Have your say on Rights of Way

Somerset County Council is seeking views on a draft Improvement Plan that sets out how it will manage and improve public rights of way across Somerset.

The County Council maintains over 6000km of footpaths and bridleways and byways, collectively known as Rights of Way. The Improvement Plan sets out how the Council will continue to develop this network with partners and private landowners.

The existing network of public rights of way dates back over 60 years and in many areas there has been little change. In other places the landscape has changed and people use rights of way more often for leisure activities.

Somerset County Council and other landowners and agencies want to provide a network of routes that meets the current and future needs of both residents and visitors to Somerset, achieved within the current legal framework and within limited resources. Views are being sought on the priorities and actions that are detailed in the draft Improvement Plan.

Cllr Harvey Siggs, Somerset County Council’s Cabinet Member with responsibility for Rights of Way, said: “The public rights of way network is key to enabling residents and visitors alike to access services and enjoy the beauty of Somerset’s diverse natural and built environment. This Plan aims to help us to agree our priorities to make Somerset a choice destination for enjoyable walking, riding and cycling. Get in touch by Tuesday 10 March with your comments and views.”

The full document is available at local council offices and libraries and can also be viewed online at www.somerset.gov.uk/ROWIPConsultation

The consultation will end on Tuesday 10th March 2015.

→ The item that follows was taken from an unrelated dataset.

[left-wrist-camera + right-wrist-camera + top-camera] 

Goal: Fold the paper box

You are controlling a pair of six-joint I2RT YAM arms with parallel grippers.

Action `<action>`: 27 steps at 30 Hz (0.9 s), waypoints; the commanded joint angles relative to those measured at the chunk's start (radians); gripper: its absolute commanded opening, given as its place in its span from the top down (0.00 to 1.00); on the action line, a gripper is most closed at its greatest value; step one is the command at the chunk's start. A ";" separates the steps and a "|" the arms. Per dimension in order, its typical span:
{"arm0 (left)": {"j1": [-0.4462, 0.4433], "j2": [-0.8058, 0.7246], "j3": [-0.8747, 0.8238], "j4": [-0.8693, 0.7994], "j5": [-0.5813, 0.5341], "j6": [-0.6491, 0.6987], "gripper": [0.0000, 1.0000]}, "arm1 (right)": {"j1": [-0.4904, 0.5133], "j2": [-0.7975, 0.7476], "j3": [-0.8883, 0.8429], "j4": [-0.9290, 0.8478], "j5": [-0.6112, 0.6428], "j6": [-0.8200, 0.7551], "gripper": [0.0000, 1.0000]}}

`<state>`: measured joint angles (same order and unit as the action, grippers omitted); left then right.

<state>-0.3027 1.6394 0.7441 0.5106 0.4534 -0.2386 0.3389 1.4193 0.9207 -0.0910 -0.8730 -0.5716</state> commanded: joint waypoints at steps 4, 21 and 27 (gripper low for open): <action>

To receive a paper copy of the document contact Rights of Way Service, Somerset County Council, County Hall, Taunton TA1 4DY, email  rightsofway@somerset.gov.uk or telephone 0845 3459155

  • Rights of way is a collective term for all paths that residents or visitors may use when out in the countryside or even when walking about town using urban footpaths. Walkers, cyclists and equestrians all make use of this network of footpaths and bridleways.
  • Public Rights of Way are more than a valuable recreational resource – they are also an important asset in terms of the rural economy, tourism, sustainable transport, social inclusion and health and well being.